> **TASK GOAL**
Bring together every line in the data that includes "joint".

<<<<

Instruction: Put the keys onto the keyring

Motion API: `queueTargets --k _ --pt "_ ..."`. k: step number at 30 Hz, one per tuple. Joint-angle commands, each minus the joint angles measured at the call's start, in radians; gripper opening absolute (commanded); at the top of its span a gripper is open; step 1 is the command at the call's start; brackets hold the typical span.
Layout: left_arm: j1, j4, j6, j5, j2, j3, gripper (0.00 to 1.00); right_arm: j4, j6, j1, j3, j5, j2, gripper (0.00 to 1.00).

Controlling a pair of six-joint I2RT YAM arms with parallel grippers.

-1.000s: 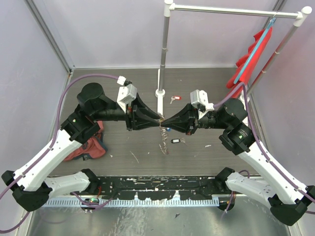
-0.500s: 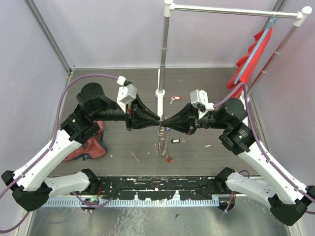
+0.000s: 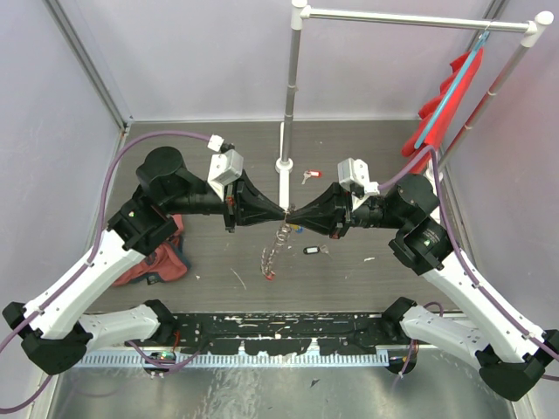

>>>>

> **TASK ANSWER**
Motion API: `queueTargets --k _ --pt "_ ..."`. k: step number at 30 Hz, one per tuple. Joint-angle commands, each minus the joint angles measured at the call's start, in radians; gripper opening absolute (commanded); at the top of its span a gripper is open; step 1 is the command at the call's start; brackets hold the typical span.
Controlling a pair of six-joint I2RT YAM arms with parallel grippers.

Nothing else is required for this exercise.